When he had first arrived he began to understand some of the meaning. Sure, there had been unsure ideas and concepts that he just glossed over. Like when his mathematics teacher rushed through a topic and talked of strange things that needed more context. But after a time even those concepts had resolved in his mind. Sometimes Thaluk words and ideas described the way things worked on Eoth. Culture he needed to know before understanding blossomed. Other times the meanings changed and expanded to describe deeper concepts. Like how a phone used to be a big clunky thing with buttons, or even dials, on the face that you couldn’t walk out of the house with with. But now a phone meant something very different.
Now when listening to these two — the complex interweaving of sound to understanding via tulanvarqa had faded. Almost as if they did not talk in… manisaur. Or whatever the name for their language was. He glanced up under his brows but still hid his attention from them. Unlike other manisaurs he had met, their bodies were leaner and taller. Their auras less expressive. Hidden.
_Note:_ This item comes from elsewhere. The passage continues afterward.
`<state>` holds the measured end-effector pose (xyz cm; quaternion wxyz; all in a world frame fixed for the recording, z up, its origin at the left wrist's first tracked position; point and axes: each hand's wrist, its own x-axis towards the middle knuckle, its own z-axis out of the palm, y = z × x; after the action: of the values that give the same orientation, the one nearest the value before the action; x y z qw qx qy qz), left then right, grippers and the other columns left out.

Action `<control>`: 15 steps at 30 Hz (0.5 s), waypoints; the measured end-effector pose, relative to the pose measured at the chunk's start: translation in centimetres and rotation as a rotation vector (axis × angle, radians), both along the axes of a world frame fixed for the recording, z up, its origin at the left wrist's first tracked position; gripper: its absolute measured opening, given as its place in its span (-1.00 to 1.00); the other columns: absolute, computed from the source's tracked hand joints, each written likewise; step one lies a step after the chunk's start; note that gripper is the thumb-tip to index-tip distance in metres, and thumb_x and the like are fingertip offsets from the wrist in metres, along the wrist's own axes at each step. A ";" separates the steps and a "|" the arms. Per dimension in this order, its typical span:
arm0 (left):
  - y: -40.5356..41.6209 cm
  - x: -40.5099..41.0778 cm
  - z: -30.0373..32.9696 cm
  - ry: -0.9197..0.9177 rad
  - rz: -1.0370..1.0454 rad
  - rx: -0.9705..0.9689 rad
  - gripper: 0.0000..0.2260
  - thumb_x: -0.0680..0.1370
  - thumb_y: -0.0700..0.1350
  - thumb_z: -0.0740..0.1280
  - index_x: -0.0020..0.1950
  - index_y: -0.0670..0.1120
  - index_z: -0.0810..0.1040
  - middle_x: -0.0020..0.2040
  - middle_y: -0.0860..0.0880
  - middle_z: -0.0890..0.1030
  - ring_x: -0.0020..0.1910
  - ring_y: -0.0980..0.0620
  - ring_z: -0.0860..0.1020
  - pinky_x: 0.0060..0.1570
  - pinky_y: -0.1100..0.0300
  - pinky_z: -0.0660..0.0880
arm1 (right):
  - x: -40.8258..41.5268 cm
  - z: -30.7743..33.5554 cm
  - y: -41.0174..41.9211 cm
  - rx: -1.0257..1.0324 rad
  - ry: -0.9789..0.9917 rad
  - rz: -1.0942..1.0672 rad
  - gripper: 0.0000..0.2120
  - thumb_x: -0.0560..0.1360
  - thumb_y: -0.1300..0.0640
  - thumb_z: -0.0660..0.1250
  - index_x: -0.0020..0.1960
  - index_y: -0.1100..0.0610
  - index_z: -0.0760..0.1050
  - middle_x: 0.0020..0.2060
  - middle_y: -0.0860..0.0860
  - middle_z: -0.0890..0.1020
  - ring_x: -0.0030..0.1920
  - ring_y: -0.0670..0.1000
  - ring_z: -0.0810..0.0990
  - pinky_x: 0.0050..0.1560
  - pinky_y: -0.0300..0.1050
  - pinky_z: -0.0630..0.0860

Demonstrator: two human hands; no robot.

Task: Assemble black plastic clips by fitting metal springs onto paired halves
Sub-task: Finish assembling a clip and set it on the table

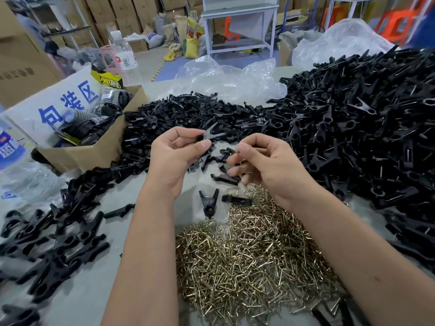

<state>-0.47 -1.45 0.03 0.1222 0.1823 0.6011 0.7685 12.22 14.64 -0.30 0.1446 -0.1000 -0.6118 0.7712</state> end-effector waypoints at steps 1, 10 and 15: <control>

It struck him then how Tharumiyo had always seemed to talk in double meanings. He really had. The aura he presented always subtly different to what he said. He was not sure if Manisaurs could lie, but their auras always seemed to show a truth.
Except Tharumiyo — they could lie with their aura. Or manipulate it in ways that other manisaurs couldn’t or didn’t. How had other manisaurs not noticed? Did the tulanvarqa sense work differently with him and Maggie?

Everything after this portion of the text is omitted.